= James Thomson Gibson-Craig =

Scottish book collector (1799–1886)

James Thomson Gibson-Craig (12 March 1799 – 18 July 1886) was a Scottish book collector and writer to the Signet.

==Early life, education, and career==
Gibson-Craig was born on 12 March 1799 as the second son of James Gibson (1765–1850), and his wife Anne (d. 1837), née Thomson; his father was a Clerk of the Signet and had married Anne in 1796. He double-barrelled his name with "Craig" on royal license in 1823, and was created a baronet in 1831. His elder brother and father's heir, William Gibson-Craig, 2nd Baronet, became a notable Member of Parliament and advocate.

Gibson-Craig attended the Royal High School at the University of Edinburgh. In 1824, he was admitted writer to the Signet. Gibson-Craig was apprenticed under his father and practiced as a partner in the firm J. T. Gibson-Craig, Dalziel, and Brodies.

==Antiquarian tastes==
In Edinburgh, Gibson-Craig ingratiated himself into the city's cultivated circles, gathering over antiquarian, literary, and artistic topics. He made his acquaintance with such figures as Walter Scott, Thomas Babington Macaulay, Henry Cockburn, Lord Cockburn, Alexander Jeffrey, Charles Kirkpatrick Sharpe, David Laing, Henry Raeburn, and William Fettes Douglas. He was a very early member of the Bannatyne Club in 1823, a Scottish antiquarian group dedicated to publishing rare Scottish texts. On 1 March 1830, Gibson-Craig was elected a Fellow of the Royal Society of Edinburgh, on the proposal of Andrew Duncan, the younger, a society which his brother had joined the previous year.

Gibson-Craig was a keen antiquarian, and compiled an extensive library, including several French and Scottish books with gold-tooled bindings. In an 1871 sale, he purchased the Murthly Hours, a 13th-century French book of hours, brought to Scotland in the 15th century, and annotated in Scottish Gaelic. Shortly after this purchase, Gibson-Craig brought the manuscript to the British Museum, where he showed it to the keeper of manuscripts, Edward Augustus Bond, who speculated on its date and origins.

He presented an edition of Papers Relative to the Marriage of King James the Sixth of Scotland, with the Princess Anna of Denmark: A.D. MDLXXXIX, and the Form and Manner of Her Majesty's Coronation at Holyroodhouse, A.D. MDXC, to the Bannatyne Club in 1828. He also sponsored the publication of a facsimile edition of his ancestor, John Craig's, Short Summe of the Whole Catechisme (1581), which was published with a biography of Craig by Thomas Graves Law. In a private issue of 25 copies, Gibson-Craig produced a facsimile edition of several bookbindings in his father's collection in 1828, Fac-Similes of Old Bookbinding in the Collection of James Gibson Craig.

==Personal life==
On 23 November 1841, he married Jane, the daughter of John Peter Grant of Rothiemurchus and widow of Colonel Gervaise Pennington. The couple had no children. Politically, Gibson-Craig followed his father as a Whig. Jane predeceased her husband on 25 April 1863, and James died on 18 July 1886, in Edinburgh.

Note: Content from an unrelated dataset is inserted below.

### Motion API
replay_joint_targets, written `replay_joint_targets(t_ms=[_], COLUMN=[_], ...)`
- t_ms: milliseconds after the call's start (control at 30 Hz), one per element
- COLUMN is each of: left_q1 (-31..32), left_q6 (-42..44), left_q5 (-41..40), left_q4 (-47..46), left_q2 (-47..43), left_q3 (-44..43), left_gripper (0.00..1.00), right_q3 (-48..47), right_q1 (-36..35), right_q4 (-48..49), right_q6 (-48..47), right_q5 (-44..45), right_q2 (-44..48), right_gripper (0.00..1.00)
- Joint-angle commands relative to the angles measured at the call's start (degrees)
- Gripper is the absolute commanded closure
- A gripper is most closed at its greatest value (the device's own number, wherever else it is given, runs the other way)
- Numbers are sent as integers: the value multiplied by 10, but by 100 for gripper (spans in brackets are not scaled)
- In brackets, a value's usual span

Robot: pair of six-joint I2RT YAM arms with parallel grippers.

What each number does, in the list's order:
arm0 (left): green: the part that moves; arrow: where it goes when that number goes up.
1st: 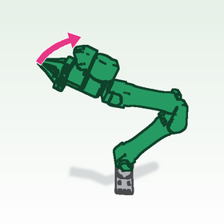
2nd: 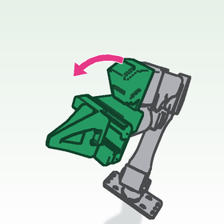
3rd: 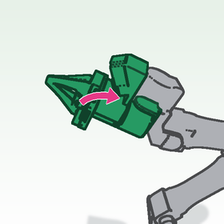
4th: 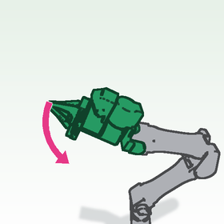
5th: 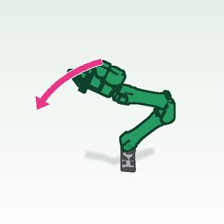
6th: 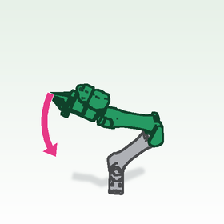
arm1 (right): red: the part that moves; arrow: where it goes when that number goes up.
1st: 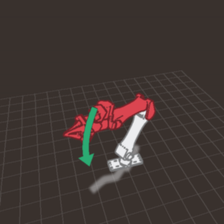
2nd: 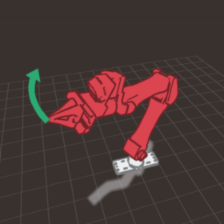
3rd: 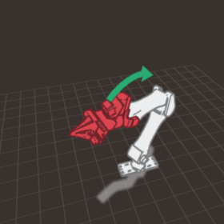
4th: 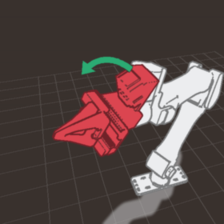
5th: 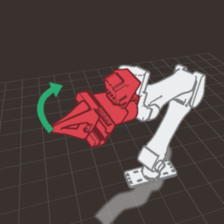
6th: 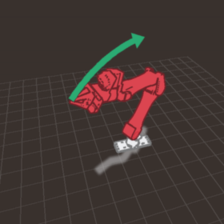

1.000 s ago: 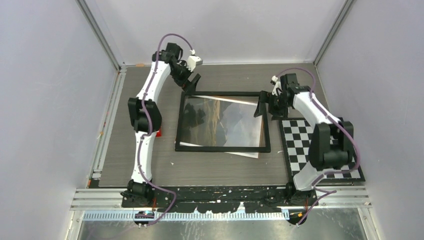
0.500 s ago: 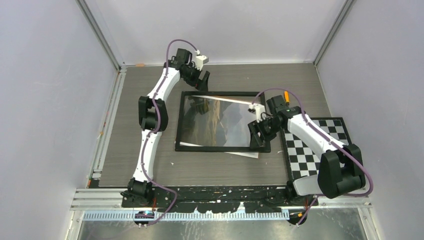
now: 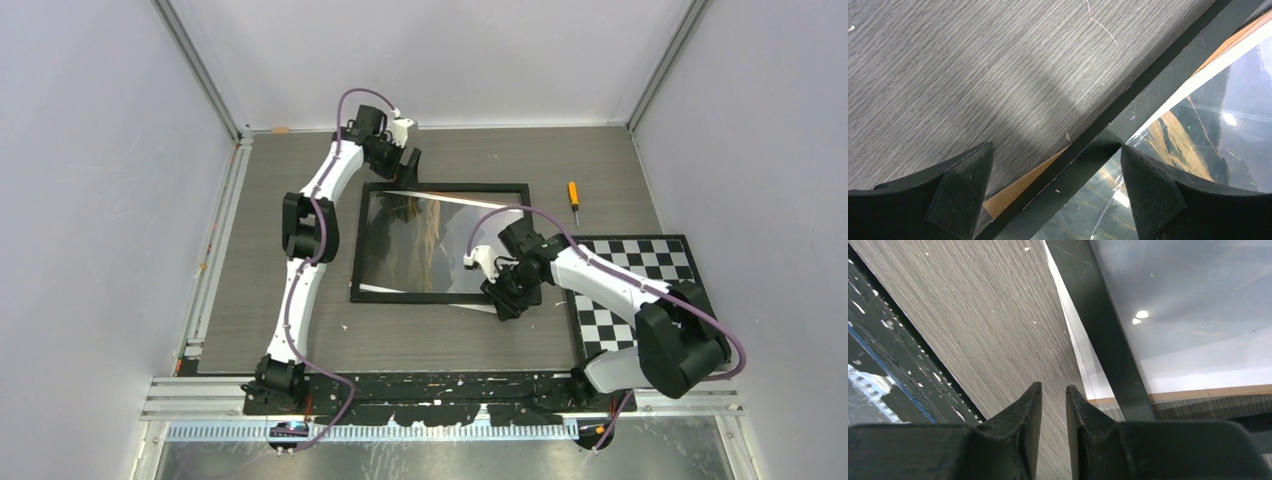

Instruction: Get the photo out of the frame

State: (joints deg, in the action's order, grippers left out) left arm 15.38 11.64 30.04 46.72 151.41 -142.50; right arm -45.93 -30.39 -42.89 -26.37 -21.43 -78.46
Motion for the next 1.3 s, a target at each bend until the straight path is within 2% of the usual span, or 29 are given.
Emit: replay_joint_targets(t_ms=[0,167,333,467,600,800,900,967,1133,1267], left_q1=[2,2,2,2,2,2,2,2,0,-5], left_q6=[-15,-28,-41,-43,-36,-10,13,37,96,129], left_q5=[4,8,12,13,22,74,86,86,100,127], left_q4=[-15,-19,-23,-25,-13,57,105,134,191,251], left_q2=[6,14,17,14,10,7,-1,-13,-46,-61], left_q3=[-20,-18,-17,-7,3,6,12,25,74,95], left_gripper=[1,2,3,3,7,22,26,26,17,16], right_q3=[-7,0,5,22,34,78,91,89,70,50], right_q1=[-7,-11,-16,-43,-63,-67,-67,-64,-55,-47], right_q4=[-5,-40,-66,6,73,122,149,163,190,202], right_q6=[-60,-106,-139,-108,-64,-77,-88,-92,-101,-113], right_q5=[15,14,-1,64,149,243,283,300,326,337], right_q2=[-25,-21,-9,-23,-56,-49,-58,-67,-101,-125], right_gripper=[72,81,83,84,89,89,89,90,90,90])
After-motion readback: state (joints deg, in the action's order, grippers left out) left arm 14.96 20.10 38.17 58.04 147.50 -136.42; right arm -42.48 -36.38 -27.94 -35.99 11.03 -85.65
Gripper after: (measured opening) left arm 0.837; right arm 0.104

After his death, Gibson-Craig's will was confirmed at £68,789 5s 7d, and his library was auctioned off. The auction of 9674 lots from his library occurred at Sotheby's, over the course of twenty-eight days between 27 June 1887 and 17 November 1888, eventually raising as much as £15,509 4s 6d. Among these manuscripts sold, was the Murthly Hours. At Dowells, Edinburgh, his Scottish manuscripts were sold off in 1887. At Christie's, over three sales, some art from Gibson-Craig's collection was auctioned off in April 1887.